THE TASK: Only the stretch below from the line holding "Our team needs the bounding boxes of the finger" through the line holding "find the stack" should be restated, word for word and with both ends included; pictures stay out.

PROVIDED DATA:

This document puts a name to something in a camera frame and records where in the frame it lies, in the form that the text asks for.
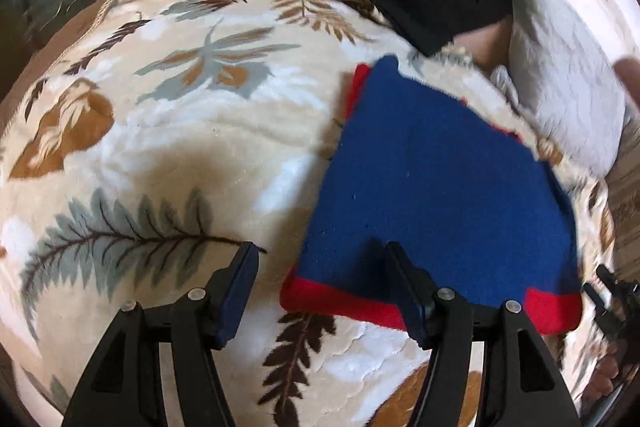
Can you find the person's right hand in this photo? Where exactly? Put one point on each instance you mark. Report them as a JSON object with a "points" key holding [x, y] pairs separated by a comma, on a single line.
{"points": [[602, 372]]}

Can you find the grey quilted pillow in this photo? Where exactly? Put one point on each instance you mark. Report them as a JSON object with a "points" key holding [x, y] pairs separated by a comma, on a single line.
{"points": [[560, 72]]}

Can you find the leaf print blanket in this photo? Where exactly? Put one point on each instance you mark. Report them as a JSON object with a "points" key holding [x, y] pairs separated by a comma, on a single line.
{"points": [[175, 147]]}

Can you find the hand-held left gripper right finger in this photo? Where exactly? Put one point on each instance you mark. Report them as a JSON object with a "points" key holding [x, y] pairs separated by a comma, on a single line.
{"points": [[410, 302]]}

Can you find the red and blue sweater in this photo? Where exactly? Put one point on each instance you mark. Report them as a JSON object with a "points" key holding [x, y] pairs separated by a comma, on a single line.
{"points": [[440, 177]]}

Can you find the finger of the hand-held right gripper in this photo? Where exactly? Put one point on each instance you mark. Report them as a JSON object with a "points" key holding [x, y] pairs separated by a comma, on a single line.
{"points": [[607, 294]]}

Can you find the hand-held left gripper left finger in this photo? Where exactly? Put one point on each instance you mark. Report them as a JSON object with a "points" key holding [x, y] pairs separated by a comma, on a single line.
{"points": [[240, 292]]}

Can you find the striped brown sofa cushion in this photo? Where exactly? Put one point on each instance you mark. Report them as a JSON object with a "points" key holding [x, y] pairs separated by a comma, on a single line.
{"points": [[627, 207]]}

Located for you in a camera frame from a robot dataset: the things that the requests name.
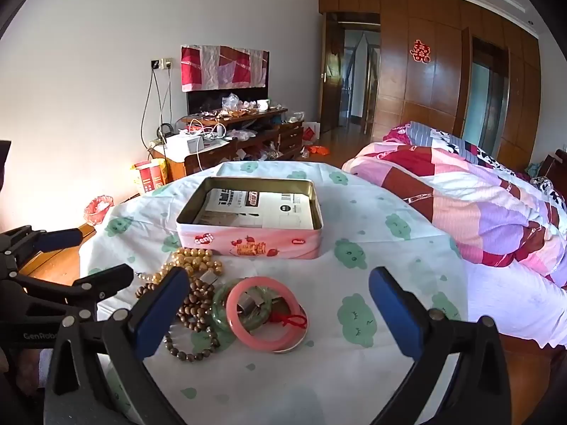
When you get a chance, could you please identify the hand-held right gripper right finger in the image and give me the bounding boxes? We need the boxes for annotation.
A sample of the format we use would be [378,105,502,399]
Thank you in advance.
[369,267,508,425]

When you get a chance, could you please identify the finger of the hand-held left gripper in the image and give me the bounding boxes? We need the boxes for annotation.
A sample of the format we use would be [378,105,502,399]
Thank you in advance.
[0,264,135,319]
[0,226,83,271]

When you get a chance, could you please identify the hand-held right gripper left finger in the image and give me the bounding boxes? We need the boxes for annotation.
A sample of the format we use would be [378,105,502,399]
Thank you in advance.
[46,267,191,425]

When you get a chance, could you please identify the brown wooden bead bracelet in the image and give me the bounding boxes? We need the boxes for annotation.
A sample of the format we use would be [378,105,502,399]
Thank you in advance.
[135,274,219,334]

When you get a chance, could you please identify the dark bead bracelet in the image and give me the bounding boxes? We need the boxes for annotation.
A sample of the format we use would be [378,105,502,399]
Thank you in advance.
[163,325,221,362]

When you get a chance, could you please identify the green jade bangle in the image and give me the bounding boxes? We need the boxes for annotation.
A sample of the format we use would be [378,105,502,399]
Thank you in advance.
[210,283,271,333]

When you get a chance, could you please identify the golden bead bracelet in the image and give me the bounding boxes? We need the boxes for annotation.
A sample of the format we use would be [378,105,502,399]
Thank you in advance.
[148,248,224,286]

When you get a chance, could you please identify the red cord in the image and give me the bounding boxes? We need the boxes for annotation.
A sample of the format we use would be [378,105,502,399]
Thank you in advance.
[270,312,308,333]

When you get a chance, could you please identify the silver bangle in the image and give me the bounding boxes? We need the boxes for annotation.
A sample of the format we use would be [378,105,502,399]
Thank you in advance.
[266,303,307,355]

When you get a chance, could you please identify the pink tin box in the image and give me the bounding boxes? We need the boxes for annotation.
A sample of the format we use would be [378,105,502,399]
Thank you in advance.
[176,176,322,260]

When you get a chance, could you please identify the pink bangle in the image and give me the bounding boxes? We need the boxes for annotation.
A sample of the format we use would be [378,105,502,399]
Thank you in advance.
[226,277,306,352]

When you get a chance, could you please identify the person's left hand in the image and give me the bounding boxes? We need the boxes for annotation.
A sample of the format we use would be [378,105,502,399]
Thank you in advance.
[0,349,50,397]

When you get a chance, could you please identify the red trash bin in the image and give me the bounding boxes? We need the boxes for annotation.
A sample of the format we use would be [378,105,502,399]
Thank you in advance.
[83,195,115,226]

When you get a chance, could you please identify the red yellow carton box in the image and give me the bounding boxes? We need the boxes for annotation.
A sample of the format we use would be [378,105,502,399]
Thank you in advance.
[130,158,171,196]

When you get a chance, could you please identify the pink patchwork quilt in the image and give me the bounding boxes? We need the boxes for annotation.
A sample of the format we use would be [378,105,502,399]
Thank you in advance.
[341,123,567,288]

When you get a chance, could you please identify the white box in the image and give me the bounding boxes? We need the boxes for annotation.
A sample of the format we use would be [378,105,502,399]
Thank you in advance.
[166,135,205,157]

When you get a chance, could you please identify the grey black patterned bedding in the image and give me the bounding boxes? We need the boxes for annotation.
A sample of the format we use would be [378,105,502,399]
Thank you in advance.
[406,121,567,211]

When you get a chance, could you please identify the black television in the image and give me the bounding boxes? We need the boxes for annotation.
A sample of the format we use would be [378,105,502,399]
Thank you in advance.
[186,86,269,117]

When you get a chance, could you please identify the wooden television cabinet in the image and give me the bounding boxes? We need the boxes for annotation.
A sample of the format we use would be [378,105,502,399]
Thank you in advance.
[148,107,306,183]

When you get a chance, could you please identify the wooden headboard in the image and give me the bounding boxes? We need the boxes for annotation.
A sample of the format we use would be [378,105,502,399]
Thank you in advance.
[543,148,567,182]

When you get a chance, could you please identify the wooden door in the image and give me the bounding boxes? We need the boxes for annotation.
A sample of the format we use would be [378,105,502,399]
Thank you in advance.
[320,11,344,134]

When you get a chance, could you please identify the red pink cloth cover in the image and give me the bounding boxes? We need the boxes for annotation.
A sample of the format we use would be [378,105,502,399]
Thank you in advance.
[180,44,270,94]

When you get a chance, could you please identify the hanging cables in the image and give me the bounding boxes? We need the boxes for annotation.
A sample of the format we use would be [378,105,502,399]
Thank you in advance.
[141,68,173,151]

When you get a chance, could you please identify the red paper wall decoration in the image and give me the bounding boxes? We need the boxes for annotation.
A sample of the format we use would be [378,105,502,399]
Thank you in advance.
[411,39,432,65]

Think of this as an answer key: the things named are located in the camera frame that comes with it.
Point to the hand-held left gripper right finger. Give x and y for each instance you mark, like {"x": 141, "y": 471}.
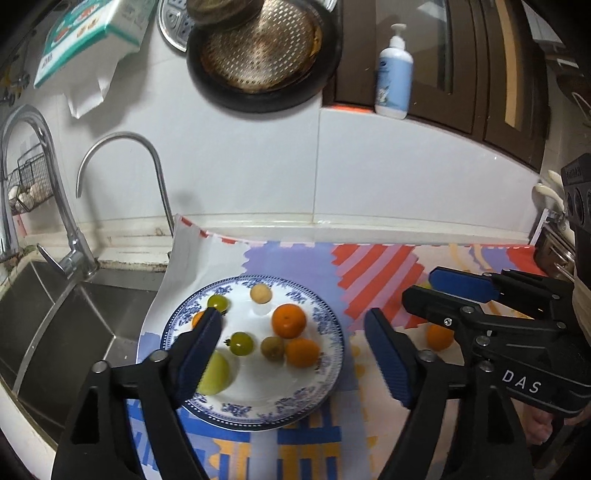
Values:
{"x": 390, "y": 360}

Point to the small yellowish round fruit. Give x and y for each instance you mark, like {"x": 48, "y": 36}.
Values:
{"x": 260, "y": 293}
{"x": 272, "y": 348}

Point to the large chrome faucet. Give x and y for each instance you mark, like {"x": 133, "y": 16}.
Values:
{"x": 69, "y": 230}

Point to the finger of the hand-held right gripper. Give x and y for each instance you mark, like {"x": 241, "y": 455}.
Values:
{"x": 461, "y": 281}
{"x": 429, "y": 304}

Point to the small brass pot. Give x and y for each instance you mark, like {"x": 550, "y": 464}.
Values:
{"x": 217, "y": 11}

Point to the steel sink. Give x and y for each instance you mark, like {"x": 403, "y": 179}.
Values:
{"x": 69, "y": 332}

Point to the dark wooden window frame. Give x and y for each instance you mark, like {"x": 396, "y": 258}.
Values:
{"x": 466, "y": 60}

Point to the colourful patterned cloth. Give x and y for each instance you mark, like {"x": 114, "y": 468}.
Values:
{"x": 295, "y": 263}

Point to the black frying pan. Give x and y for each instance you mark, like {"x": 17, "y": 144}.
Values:
{"x": 263, "y": 55}

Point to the metal dish rack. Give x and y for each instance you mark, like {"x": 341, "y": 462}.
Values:
{"x": 554, "y": 249}

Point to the thin curved faucet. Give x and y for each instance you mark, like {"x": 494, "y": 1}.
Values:
{"x": 159, "y": 184}

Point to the yellow wall hooks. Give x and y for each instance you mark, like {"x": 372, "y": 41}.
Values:
{"x": 11, "y": 85}

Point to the person's right hand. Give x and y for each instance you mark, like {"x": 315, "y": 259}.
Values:
{"x": 540, "y": 424}

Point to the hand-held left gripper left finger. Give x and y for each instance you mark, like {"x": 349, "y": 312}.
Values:
{"x": 201, "y": 355}

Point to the tissue paper pack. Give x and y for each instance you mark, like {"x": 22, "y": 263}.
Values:
{"x": 90, "y": 92}

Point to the white pump soap bottle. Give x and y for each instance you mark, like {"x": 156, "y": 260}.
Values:
{"x": 392, "y": 78}

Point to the large green apple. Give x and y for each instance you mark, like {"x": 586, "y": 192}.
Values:
{"x": 217, "y": 376}

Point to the orange mandarin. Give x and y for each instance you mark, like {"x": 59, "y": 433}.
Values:
{"x": 302, "y": 353}
{"x": 197, "y": 319}
{"x": 439, "y": 338}
{"x": 288, "y": 320}

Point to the green mandarin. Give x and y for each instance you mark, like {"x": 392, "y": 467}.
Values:
{"x": 218, "y": 302}
{"x": 241, "y": 344}

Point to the blue and white plate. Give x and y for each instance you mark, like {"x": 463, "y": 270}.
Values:
{"x": 258, "y": 387}

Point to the green tissue pack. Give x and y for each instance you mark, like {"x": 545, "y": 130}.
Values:
{"x": 87, "y": 32}

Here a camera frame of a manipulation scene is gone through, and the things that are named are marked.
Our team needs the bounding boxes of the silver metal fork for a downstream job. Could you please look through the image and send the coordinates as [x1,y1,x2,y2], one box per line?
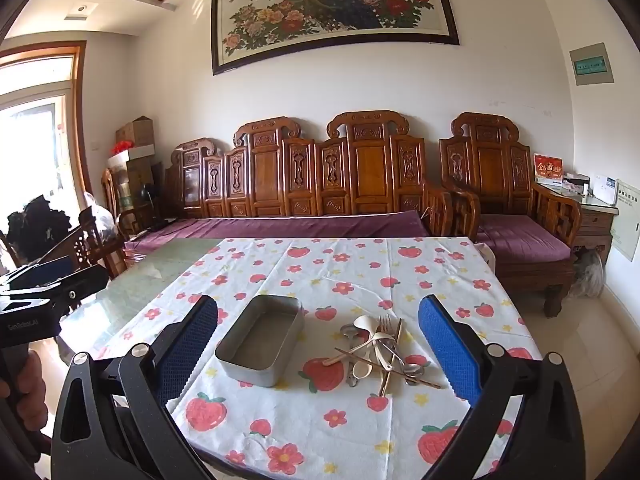
[377,315,393,397]

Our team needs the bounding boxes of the brown cardboard box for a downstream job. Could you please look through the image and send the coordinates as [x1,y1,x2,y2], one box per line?
[116,116,155,148]

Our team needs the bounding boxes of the wooden door frame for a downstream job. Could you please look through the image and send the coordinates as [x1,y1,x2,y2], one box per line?
[0,42,93,271]

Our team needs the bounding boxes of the white flat box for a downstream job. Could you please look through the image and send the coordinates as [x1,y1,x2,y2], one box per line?
[107,144,156,168]

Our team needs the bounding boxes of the purple sofa cushion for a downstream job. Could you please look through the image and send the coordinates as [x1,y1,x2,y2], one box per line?
[125,210,431,256]

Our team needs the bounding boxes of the person's left hand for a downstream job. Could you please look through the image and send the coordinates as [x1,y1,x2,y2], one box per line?
[21,350,45,406]

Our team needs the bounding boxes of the dark wooden dining chair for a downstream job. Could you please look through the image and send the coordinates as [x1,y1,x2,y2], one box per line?
[50,205,128,281]

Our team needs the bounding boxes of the carved wooden sofa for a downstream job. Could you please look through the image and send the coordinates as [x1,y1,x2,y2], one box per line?
[165,110,453,238]

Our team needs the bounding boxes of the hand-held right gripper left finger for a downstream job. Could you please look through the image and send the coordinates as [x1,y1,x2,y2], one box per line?
[50,294,219,480]

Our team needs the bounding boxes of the wooden side table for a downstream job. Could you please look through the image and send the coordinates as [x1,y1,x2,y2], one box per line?
[540,180,620,267]

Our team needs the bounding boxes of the red desk calendar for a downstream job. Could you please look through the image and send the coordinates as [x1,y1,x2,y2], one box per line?
[534,154,565,184]

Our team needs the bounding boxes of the floral strawberry tablecloth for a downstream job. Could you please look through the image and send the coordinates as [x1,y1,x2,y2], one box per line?
[97,236,546,480]

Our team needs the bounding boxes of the black cloth pile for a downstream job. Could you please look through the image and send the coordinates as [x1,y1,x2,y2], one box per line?
[5,195,73,262]

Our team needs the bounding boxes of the silver spoon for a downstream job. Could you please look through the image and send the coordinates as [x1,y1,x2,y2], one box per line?
[340,324,361,388]
[395,355,427,386]

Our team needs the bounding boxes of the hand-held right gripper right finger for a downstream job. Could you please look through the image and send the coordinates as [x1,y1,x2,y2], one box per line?
[417,294,588,480]

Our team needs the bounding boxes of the clear plastic bag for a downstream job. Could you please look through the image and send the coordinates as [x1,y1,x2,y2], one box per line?
[82,190,121,246]

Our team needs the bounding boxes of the metal tray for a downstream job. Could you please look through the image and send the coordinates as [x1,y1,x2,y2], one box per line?
[215,294,305,388]

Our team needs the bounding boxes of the purple armchair cushion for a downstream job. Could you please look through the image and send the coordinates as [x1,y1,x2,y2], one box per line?
[475,214,573,263]

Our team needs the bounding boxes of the framed peacock painting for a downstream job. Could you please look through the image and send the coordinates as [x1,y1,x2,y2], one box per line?
[210,0,461,77]

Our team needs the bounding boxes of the carved wooden armchair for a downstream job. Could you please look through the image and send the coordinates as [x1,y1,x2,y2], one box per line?
[439,112,583,318]

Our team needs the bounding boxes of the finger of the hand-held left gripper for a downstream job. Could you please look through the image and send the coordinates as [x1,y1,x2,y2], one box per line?
[0,256,73,289]
[0,264,109,311]

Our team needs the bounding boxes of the white leaning poster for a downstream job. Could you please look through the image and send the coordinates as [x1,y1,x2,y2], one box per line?
[610,179,640,262]

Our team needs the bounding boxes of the stacked cardboard boxes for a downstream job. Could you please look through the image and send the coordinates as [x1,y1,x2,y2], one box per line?
[117,157,163,211]

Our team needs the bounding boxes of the wall electrical panel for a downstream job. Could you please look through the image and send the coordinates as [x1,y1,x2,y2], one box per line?
[569,44,615,86]

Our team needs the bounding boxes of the grey plastic bag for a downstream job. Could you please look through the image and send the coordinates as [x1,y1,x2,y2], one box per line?
[570,250,606,299]

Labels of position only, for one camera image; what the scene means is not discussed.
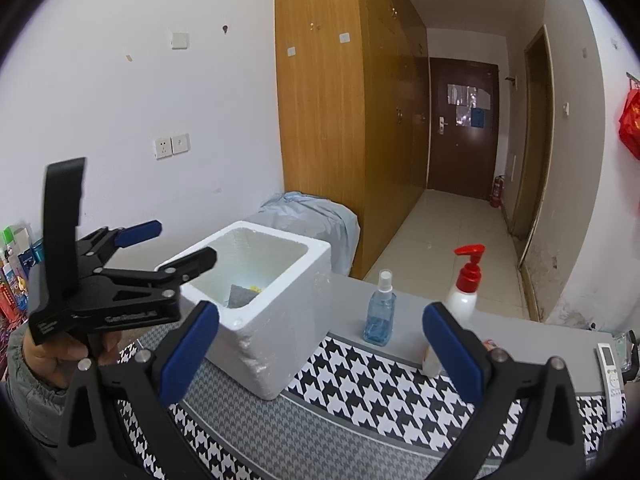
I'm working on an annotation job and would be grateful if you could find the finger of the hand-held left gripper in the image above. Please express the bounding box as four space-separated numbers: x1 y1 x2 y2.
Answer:
94 246 219 299
74 219 163 282

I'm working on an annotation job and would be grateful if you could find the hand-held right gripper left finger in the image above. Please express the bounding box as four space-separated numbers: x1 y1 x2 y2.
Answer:
57 300 221 480

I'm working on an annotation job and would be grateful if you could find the stack of colourful boxes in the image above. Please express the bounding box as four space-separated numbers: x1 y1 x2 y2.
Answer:
0 222 48 341

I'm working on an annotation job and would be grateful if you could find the white pump bottle red cap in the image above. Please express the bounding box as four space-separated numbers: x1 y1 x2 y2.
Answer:
422 244 486 377

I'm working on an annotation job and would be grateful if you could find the wooden wardrobe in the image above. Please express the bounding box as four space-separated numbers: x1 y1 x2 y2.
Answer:
274 0 431 281

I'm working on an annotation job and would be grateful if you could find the person's left forearm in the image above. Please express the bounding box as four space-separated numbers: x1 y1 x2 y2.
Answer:
5 330 71 448

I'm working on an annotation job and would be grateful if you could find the white foam box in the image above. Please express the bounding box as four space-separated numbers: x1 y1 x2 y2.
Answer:
155 220 332 401

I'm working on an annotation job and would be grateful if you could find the white remote control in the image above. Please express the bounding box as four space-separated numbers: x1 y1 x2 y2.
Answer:
597 342 627 423

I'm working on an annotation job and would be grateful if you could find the white paper notice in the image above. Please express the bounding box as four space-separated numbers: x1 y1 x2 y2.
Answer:
446 82 490 111

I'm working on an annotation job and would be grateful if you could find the blue spray bottle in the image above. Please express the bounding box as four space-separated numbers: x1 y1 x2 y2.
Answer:
363 269 397 347

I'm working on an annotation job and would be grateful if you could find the houndstooth table cloth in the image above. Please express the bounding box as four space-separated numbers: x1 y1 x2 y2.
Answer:
117 332 621 480

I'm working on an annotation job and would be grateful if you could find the person's left hand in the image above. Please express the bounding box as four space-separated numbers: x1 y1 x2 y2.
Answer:
22 325 123 391

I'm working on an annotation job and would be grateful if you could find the dark brown door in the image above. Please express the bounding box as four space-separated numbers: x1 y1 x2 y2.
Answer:
427 56 500 201

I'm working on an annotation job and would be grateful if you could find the grey cloth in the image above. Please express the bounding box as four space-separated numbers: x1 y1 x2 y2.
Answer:
229 284 256 308

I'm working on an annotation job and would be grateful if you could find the wooden side door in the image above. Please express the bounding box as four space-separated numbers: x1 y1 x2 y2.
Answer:
510 25 555 241

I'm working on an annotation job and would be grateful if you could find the red hanging bag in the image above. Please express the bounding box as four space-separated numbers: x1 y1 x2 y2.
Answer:
618 89 640 161

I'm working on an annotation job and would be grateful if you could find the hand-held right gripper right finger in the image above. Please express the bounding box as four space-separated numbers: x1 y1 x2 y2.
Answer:
422 300 586 480

WRITTEN ANSWER:
Our team needs the bounding boxes of the finger of the hand-held left gripper for a downstream job. Could you please look through the image and send the coordinates as [x1,y1,x2,y2], one box per line?
[0,256,73,289]
[0,264,109,311]

Our team needs the bounding boxes of the white leaning poster for a downstream job. Could you please look through the image and send the coordinates as [x1,y1,x2,y2], one box per line?
[610,179,640,262]

Our team needs the bounding boxes of the stacked cardboard boxes for a downstream job. Could you please look through the image and send the coordinates as [x1,y1,x2,y2], one box per line?
[117,157,163,211]

Our team needs the bounding boxes of the wall electrical panel for a downstream job. Could you please look through the image and send the coordinates as [x1,y1,x2,y2], one box per line?
[569,44,615,86]

Our team needs the bounding boxes of the grey plastic bag for a downstream job. Could you please look through the image and send the coordinates as [x1,y1,x2,y2], one box per line?
[570,250,606,299]

Labels of position only, for one camera image; what the scene means is not discussed.
I'm working on an annotation job and would be grateful if you could find the finger of the hand-held left gripper in the image above. Please express the bounding box as four space-separated numbers: x1 y1 x2 y2.
Answer:
94 246 219 299
74 219 163 282

I'm working on an annotation job and would be grateful if you could find the hand-held right gripper left finger in the image above. Please express the bounding box as four space-separated numbers: x1 y1 x2 y2.
Answer:
57 300 221 480

I'm working on an annotation job and would be grateful if you could find the stack of colourful boxes in the image above. Please express the bounding box as four space-separated numbers: x1 y1 x2 y2.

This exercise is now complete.